Rule of thumb: Use GKD when you have Atlas traces and want to distill knowledge into a smaller model. Use GRPO when training a new policy from scratch via reinforcement learning.

Quick Start

Prerequisites

For local smoke tests (for example scripts/validate_gkd.py) install torch>=2.0.0 with CUDA or BF16 support alongside transformers==4.51.1, accelerate==1.4.0, trl==0.14.0, datasets==3.2.0, and bitsandbytes>=0.48 when you plan to load either model in 8-bit. Everything else in requirements-py312.txt supports wider Atlas workflows (Hydra configs, serving, logging) and is not required for the math validation run.

# Ensure TRL is installed
pip install "trl>=0.12.0"

# Set database URL
export ATLAS_DB_URL="postgresql://user:pass@host:5432/atlas"

Basic Training

Train a distilled student model from Atlas traces:

python train.py \
  --config-name teacher_gkd \
  teacher_model_name_or_path=Qwen/Qwen2.5-14B-Instruct \
  model.model_name_or_path=Qwen/Qwen2.5-7B-Instruct \
  trainer.min_reward=0.8

These same Qwen checkpoints (Qwen/Qwen2.5-14B-Instruct teacher and Qwen/Qwen2.5-7B-Instruct student) are used by scripts/validate_gkd.py to measure the GSM8K lift before scaling to customer traces. Hydra composes the trainer from configs/run/teacher_gkd.yaml, which overrides _global_.trainer=gkd and the shared data presets documented in Training Configuration. Override any field inline (for example trainer.learning_key) using the same syntax shown in the GRPO guide. Running the command streams Atlas runtime traces directly from Postgres (the same database you populate with arc-atlas --database-url postgresql://... --include-status approved --output traces/runtime.jsonl), fine-tunes the 7B student to mimic the 14B teacher, logs the Baseline Comparison metrics (success delta and token reduction) to WandB, and writes checkpoints into outputs/gkd/. If you prefer to operate on JSONL exports, point the dataset adapter at the CLI output; both paths preserve the SDK schema so Atlas Core sees identical conversation records.
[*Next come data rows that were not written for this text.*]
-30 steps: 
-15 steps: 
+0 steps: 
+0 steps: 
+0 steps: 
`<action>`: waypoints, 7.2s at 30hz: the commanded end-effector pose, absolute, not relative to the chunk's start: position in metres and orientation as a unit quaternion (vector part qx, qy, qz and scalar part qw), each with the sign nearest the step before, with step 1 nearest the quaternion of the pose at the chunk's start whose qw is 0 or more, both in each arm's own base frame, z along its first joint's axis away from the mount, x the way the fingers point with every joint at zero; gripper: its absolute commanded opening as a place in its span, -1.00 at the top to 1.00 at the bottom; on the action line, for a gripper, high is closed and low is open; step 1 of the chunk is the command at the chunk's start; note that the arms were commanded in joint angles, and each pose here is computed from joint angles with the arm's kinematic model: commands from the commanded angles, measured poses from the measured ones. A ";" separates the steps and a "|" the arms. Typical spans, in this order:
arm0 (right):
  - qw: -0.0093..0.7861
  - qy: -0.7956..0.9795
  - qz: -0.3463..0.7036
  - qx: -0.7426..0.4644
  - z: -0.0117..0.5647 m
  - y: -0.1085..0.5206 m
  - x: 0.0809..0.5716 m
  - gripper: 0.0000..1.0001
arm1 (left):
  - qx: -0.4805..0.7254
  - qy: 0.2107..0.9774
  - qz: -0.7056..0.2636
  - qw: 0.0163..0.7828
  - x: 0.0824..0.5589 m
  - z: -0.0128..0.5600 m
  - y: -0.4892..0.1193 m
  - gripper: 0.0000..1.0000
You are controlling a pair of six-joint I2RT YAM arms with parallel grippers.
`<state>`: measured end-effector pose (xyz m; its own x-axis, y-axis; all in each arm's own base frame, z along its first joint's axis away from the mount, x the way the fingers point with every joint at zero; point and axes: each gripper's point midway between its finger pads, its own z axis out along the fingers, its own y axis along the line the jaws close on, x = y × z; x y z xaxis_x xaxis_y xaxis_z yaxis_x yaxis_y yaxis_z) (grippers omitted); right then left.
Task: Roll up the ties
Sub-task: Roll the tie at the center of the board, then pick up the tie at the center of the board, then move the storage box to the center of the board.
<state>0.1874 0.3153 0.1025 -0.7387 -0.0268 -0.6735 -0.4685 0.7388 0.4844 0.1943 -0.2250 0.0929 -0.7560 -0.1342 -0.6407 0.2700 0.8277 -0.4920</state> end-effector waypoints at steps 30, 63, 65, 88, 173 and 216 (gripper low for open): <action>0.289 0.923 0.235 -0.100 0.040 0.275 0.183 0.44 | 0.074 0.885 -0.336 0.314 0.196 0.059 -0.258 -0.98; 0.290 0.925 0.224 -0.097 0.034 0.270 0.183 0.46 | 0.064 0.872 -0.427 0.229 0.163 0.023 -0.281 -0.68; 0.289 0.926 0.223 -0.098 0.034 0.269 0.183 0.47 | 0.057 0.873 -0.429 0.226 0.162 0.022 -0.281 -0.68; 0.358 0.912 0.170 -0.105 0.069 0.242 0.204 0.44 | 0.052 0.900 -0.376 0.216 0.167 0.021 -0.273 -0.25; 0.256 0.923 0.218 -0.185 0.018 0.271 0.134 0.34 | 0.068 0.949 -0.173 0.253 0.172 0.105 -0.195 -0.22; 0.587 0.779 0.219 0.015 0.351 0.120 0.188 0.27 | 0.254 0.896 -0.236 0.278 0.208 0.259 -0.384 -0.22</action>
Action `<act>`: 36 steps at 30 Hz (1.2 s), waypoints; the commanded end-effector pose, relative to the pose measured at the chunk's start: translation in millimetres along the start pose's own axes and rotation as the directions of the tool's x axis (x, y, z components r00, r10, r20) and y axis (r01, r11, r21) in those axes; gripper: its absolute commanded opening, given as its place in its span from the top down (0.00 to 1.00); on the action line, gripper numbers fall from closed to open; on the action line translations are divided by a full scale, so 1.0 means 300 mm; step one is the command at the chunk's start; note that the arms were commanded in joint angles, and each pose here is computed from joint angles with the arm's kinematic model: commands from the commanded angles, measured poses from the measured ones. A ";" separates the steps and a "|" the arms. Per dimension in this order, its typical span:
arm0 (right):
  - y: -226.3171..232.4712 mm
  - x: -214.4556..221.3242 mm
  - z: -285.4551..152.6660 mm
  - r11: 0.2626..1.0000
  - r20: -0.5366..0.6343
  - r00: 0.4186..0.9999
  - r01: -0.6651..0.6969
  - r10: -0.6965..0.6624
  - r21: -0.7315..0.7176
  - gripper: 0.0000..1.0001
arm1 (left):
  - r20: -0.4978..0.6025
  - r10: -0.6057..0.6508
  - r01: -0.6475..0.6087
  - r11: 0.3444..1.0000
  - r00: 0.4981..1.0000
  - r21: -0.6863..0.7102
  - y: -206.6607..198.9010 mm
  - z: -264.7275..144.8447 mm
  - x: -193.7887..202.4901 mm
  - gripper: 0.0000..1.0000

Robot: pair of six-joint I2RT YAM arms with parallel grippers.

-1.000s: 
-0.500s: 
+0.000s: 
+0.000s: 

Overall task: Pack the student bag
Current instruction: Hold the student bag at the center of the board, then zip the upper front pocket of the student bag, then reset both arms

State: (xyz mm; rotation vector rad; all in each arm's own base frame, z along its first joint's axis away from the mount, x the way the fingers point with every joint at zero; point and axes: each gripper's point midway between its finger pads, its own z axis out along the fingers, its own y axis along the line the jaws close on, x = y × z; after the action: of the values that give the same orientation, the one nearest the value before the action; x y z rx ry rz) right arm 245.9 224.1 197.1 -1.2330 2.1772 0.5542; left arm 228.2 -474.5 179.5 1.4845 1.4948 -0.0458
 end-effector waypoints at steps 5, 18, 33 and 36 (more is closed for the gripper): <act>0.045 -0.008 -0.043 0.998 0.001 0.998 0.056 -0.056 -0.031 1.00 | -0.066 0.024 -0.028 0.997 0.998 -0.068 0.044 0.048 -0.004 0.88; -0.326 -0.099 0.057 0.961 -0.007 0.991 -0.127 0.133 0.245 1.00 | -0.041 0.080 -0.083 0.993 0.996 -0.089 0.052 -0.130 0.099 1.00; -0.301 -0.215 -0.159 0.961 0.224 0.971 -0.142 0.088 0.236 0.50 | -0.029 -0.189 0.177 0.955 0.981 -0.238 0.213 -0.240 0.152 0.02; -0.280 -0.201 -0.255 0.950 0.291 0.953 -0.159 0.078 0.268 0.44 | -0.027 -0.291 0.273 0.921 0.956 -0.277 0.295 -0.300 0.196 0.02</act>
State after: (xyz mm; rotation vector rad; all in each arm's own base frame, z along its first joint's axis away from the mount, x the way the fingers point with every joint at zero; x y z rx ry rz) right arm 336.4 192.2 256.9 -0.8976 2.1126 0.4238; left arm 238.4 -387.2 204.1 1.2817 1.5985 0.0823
For a step-by-step walkthrough of exporting traces, running the validation script, and reading the metrics file, see the Developer Example: Running GKD.

Configuration Files

GKD training uses two main config files. The trainer config (configs/trainer/gkd.yaml) houses the GKD-specific hyperparameters (lmbda, beta, temperature) plus database connectivity and general training settings. The run config (configs/run/teacher_gkd.yaml) specifies student and teacher checkpoints, the Baseline Comparison reference metrics, and the output/logging targets.

Key Parameters

GKD Parameters

`lmbda` (On-Policy Fraction)

Set lmbda to 1.0 when the student should generate every response and receive teacher guidance token by token; this setting keeps the run fully on-policy and matches the configuration we use for the GSM8K validation sweeps. A mid-range value such as 0.5 mixes teacher- and student-generated continuations when you want to temper exploration, while 0.0 reverts to supervised distillation. Start with 1.0 and only back off when trace quality is noisy or you need consistency with earlier supervised checkpoints (Issue #40 recommendation).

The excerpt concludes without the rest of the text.